How to complete this task:
An exact copy of the data is needed, one that excludes all pictures.

Given data:
◇ ◇ ◇

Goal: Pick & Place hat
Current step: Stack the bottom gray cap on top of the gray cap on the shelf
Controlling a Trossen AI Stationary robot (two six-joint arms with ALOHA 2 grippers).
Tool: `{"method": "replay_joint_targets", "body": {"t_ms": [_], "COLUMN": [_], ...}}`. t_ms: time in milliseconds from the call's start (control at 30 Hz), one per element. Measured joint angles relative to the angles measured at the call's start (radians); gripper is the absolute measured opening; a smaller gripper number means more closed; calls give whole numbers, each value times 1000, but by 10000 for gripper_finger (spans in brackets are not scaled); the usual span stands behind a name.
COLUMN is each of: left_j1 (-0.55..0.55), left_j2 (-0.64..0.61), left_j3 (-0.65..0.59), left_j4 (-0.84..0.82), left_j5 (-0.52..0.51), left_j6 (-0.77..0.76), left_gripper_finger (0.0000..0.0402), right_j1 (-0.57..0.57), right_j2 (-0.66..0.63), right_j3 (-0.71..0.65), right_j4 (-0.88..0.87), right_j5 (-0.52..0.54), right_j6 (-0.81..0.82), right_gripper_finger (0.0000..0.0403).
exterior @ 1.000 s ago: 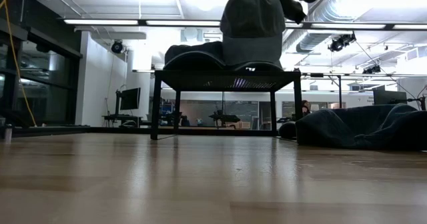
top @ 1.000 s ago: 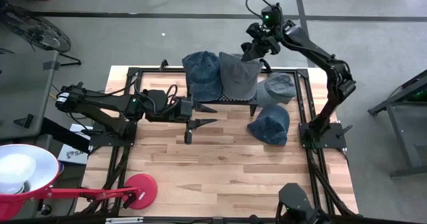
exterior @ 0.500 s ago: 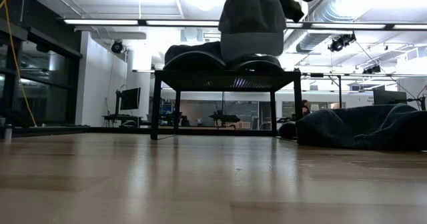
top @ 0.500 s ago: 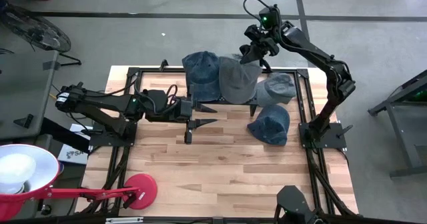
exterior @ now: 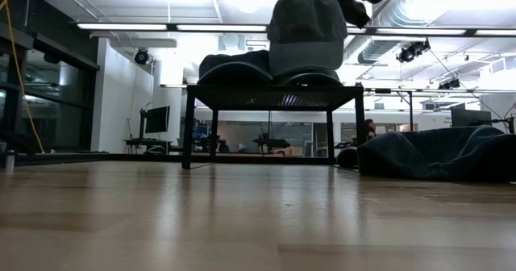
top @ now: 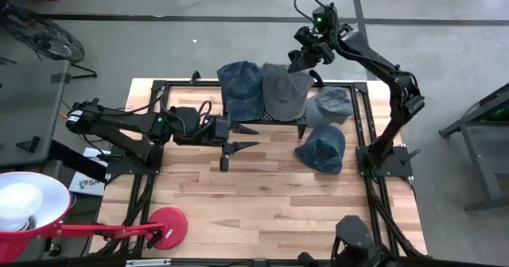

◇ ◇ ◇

Output:
Goal: Pick & Place hat
Current step: Stack the bottom gray cap on top of the gray cap on the shelf
Controlling a Trossen AI Stationary robot (two six-joint arms with ALOHA 2 grippers).
Tool: `{"method": "replay_joint_targets", "body": {"t_ms": [_], "COLUMN": [_], ...}}`. t_ms: time in milliseconds from the call's start (control at 30 Hz), one per element. Measured joint angles relative to the angles measured at the call's start (radians); gripper is the absolute measured opening; a smaller gripper number means more closed; calls give whole numbers, each value times 1000, but by 10000 for gripper_finger (spans in brackets are not scaled); the usual span stands behind a name.
COLUMN is each of: left_j1 (-0.55..0.55), left_j2 (-0.64..0.61), left_j3 (-0.65..0.59), left_j4 (-0.84..0.82), left_j5 (-0.52..0.51), left_j6 (-0.77..0.76), left_gripper_finger (0.0000..0.0402), right_j1 (-0.57..0.57), right_j2 (-0.66..0.63), right_j3 (-0.71..0.65), right_j4 (-0.88..0.87), right_j5 (-0.52..0.54), right_j6 (-0.81..0.82), right_gripper_finger (0.0000..0.0403).
exterior @ 1.000 s ago: 
top @ 1.000 s ago: 
exterior @ 0.500 s ago: 
top @ 0.500 s ago: 
exterior @ now: 
top @ now: 

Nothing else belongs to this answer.